La ricerca, insomma, "offre grandi opportunità ai pazienti - conclude Monica Forchetta, presidente APaIM (Associazione Pazienti Italia Melanoma) - e bisogna far capire loro che proprio entrando in una sperimentazione è possibile accedere a terapie innovative anni prima della loro commercializzazione".
- Immunoterapia già efficace contro 5 tipi di tumore
In Italia sono in corso oltre 80 sperimentazioni su 16 molecole
Sono già cinque i tipi di tumore per i quali l'immunoterapia - l'approccio terapeutico che mira a risvegliare il sistema immunitario contro il cancro - si è dimostrata efficace. Si tratta del melanoma, del tumore al polmone (nsclc), al rene, dei tumori del testa-collo e del linfoma di Hodgkin. Efficaci contro tali neoplasie si sono dimostrate le molecole immunoterapiche nivolumab e ipilimumab, sviluppate dall'azienda farmaceutica BMS, ma sono vari gli studi in corso per testare tale approccio anche per altri tipi di tumore e risultati promettenti si stanno ottenendo anche utilizzando diverse molecole immunoterapiche in combinazione.
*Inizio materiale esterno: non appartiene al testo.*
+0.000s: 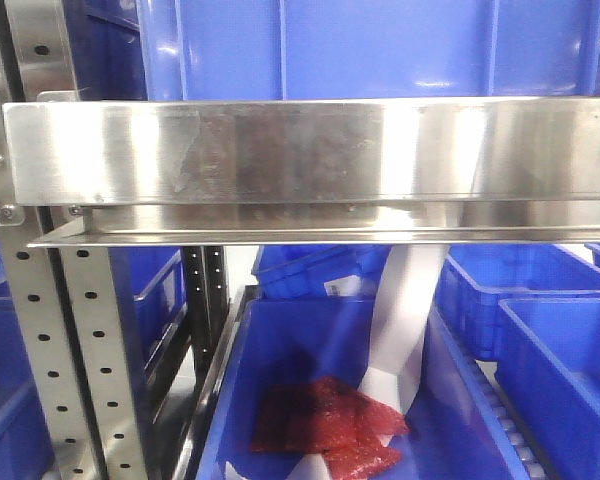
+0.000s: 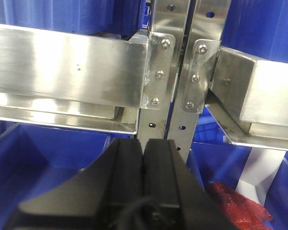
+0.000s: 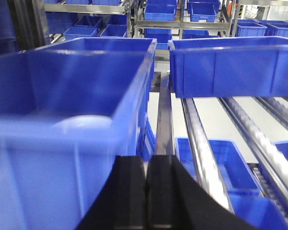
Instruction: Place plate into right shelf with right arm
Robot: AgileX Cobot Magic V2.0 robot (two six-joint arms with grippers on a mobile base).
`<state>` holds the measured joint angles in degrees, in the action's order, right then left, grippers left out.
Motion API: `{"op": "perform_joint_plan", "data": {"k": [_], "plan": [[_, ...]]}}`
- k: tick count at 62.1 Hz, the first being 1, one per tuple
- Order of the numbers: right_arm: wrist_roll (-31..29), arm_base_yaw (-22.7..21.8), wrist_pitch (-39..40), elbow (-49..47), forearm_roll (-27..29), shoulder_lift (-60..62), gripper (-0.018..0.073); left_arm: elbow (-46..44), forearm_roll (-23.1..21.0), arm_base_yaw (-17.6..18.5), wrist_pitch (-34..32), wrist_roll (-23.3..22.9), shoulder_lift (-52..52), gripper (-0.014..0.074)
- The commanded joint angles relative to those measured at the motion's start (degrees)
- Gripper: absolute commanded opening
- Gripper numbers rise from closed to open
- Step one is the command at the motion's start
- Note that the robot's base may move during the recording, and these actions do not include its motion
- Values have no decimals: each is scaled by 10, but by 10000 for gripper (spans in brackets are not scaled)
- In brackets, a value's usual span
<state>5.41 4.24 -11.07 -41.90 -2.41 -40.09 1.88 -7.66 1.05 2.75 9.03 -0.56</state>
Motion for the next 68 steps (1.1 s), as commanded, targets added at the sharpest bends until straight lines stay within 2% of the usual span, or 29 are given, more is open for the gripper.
{"op": "perform_joint_plan", "data": {"k": [1,13,27,55,68], "plan": [[-3,-4,49,40,-9,71,64,6,-5,1,-52,-4,-6,-128],[-3,-4,46,169,-9,239,64,6,-5,1,-52,-4,-6,-128],[-3,-4,47,225,-9,363,64,6,-5,1,-52,-4,-6,-128],[-3,-4,47,236,-8,373,64,6,-5,1,-52,-4,-6,-128],[-3,-4,56,291,-11,373,64,6,-5,1,-52,-4,-6,-128]]}}
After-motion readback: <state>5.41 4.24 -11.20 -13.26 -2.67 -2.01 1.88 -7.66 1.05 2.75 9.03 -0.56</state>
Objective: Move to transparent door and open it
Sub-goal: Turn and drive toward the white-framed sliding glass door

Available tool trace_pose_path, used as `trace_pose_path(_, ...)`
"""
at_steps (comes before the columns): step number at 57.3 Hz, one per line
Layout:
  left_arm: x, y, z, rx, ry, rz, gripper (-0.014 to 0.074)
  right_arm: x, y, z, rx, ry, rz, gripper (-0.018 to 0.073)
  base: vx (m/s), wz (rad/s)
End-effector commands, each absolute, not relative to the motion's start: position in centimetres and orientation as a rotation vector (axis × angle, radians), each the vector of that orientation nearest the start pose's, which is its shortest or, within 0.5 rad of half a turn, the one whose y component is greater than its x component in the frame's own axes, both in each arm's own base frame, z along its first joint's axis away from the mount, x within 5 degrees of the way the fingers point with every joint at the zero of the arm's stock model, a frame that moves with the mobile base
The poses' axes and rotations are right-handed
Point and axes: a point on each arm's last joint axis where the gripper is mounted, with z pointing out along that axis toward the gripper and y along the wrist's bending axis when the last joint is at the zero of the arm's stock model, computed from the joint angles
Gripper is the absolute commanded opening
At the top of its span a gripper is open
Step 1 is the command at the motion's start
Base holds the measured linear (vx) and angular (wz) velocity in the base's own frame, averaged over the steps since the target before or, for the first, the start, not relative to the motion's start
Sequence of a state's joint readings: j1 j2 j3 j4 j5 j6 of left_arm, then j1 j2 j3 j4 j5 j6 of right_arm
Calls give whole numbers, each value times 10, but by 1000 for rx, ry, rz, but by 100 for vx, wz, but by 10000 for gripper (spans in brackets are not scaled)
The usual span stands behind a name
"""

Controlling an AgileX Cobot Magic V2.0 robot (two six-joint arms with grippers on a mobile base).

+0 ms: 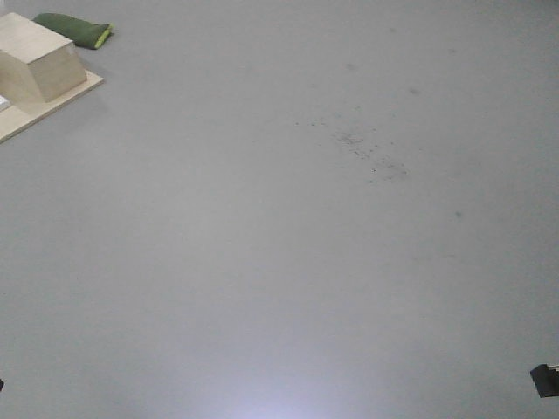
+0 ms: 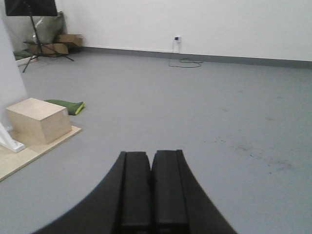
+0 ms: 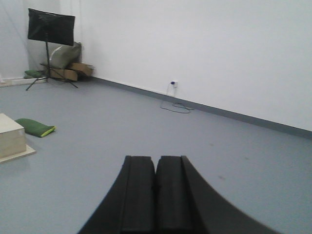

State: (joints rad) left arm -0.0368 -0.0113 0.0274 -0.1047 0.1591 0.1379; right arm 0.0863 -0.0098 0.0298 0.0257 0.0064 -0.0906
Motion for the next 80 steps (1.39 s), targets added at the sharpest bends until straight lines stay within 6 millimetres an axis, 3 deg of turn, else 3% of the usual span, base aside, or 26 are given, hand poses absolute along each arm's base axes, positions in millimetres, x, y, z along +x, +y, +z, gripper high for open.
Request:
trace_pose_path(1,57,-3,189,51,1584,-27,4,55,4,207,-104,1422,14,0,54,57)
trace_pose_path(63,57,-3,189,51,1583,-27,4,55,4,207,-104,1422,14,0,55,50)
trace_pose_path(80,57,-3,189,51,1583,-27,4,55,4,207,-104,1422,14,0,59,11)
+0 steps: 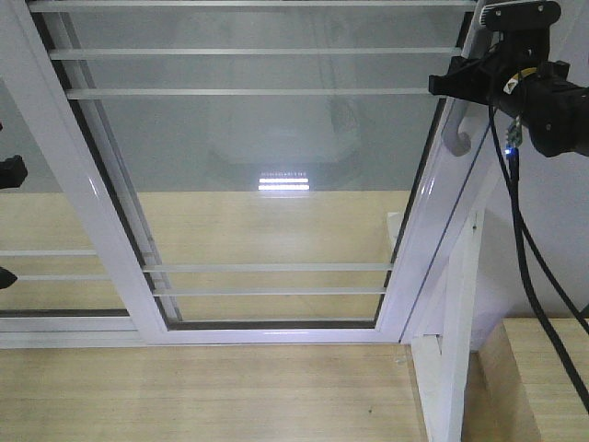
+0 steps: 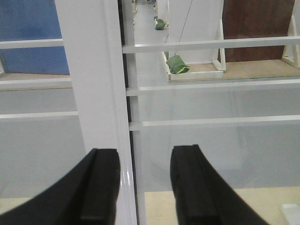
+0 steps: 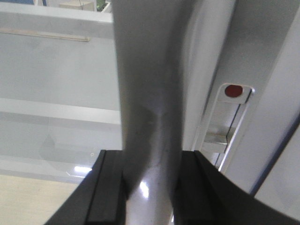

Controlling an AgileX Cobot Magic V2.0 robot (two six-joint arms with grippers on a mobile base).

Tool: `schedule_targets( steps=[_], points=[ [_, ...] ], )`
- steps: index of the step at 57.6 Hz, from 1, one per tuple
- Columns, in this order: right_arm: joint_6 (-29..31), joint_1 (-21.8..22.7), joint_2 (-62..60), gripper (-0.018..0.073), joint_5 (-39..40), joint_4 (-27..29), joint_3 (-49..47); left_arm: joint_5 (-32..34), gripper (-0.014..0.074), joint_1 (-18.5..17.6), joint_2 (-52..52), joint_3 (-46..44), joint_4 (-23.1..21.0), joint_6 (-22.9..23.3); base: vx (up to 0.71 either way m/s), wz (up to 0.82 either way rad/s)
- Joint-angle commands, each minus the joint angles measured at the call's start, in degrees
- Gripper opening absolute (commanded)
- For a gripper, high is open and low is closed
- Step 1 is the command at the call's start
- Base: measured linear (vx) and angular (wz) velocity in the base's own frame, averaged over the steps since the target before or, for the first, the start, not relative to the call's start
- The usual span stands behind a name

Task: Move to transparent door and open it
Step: 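Pull the handle sideways with the right gripper, sliding the door partway open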

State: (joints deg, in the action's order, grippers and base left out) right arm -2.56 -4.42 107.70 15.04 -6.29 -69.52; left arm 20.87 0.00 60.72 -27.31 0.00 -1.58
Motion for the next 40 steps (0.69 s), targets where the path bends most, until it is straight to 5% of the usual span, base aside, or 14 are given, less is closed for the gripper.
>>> schedule_targets(
  steps=[1,40],
  points=[
    [-0.06,-3.06,-0.5,0.0071,10.78,-3.17,-5.08,5.32,0.0405,0.0,-0.71,-1.95,0.0,0.62,0.0,-0.02],
    [-0.23,-13.12,6.32,0.0071,9.23,-1.8,-16.28,5.52,0.0405,0.0,-0.71,-1.95,0.0,0.62,-0.01,-0.03]
  ],
)
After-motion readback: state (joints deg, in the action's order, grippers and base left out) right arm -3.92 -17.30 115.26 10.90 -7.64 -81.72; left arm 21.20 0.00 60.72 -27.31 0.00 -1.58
"Abbiamo introdotto la prima molecola immuno-oncologica, ipilimumab, nel melanoma nel 2013 in Italia e, oggi, nivolumab in monoterapia o in combinazione con ipilimumab è utilizzato in numerose indicazioni comportando un beneficio significativo in sopravvivenza per i pazienti - afferma Emma Charles, General Manager Bristol-Myers Squibb Italia -. Oggi continuiamo a essere pionieri negli studi sulle nuove combinazioni di terapie e nella medicina di precisione, con l'obiettivo di migliorare la qualità di vita dei pazienti. In Italia sono in corso oltre 80 sperimentazioni su 16 molecole sviluppate dall'azienda in oncologia. Investiamo il 25% dei ricavi in ricerca, proprio per sviluppare terapie sempre più efficaci".
Fondamentale è ora studiare i meccanismi di resistenza dell'immuno-oncologia e "per questo abbiamo da poco inaugurato il centro di ricerca traslazionale negli Stati Uniti (Cambridge, Massachusetts), per accelerare la capacità di identificare soluzioni di medicina di precisione per ogni paziente, integrando discipline che comprendono genomica, imaging, bioinformatica - spiega inoltre Cosimo Paga, Executive Country Medical Director, Bristol-Myers Squibb Italia -. Ma la capacità di innovazione deriva anche dalla continua e proficua collaborazione con il mondo accademico. In questo senso, vanno ricordati il progetto GECI, che sigla la partnership fra BMS e circa 30 strutture di ricerca internazionale, e gli 'R&D Days', appuntamento annuale che riunisce i più importanti scienziati da tutto il mondo per fare il punto sulle ultime strategie nella lotta al cancro".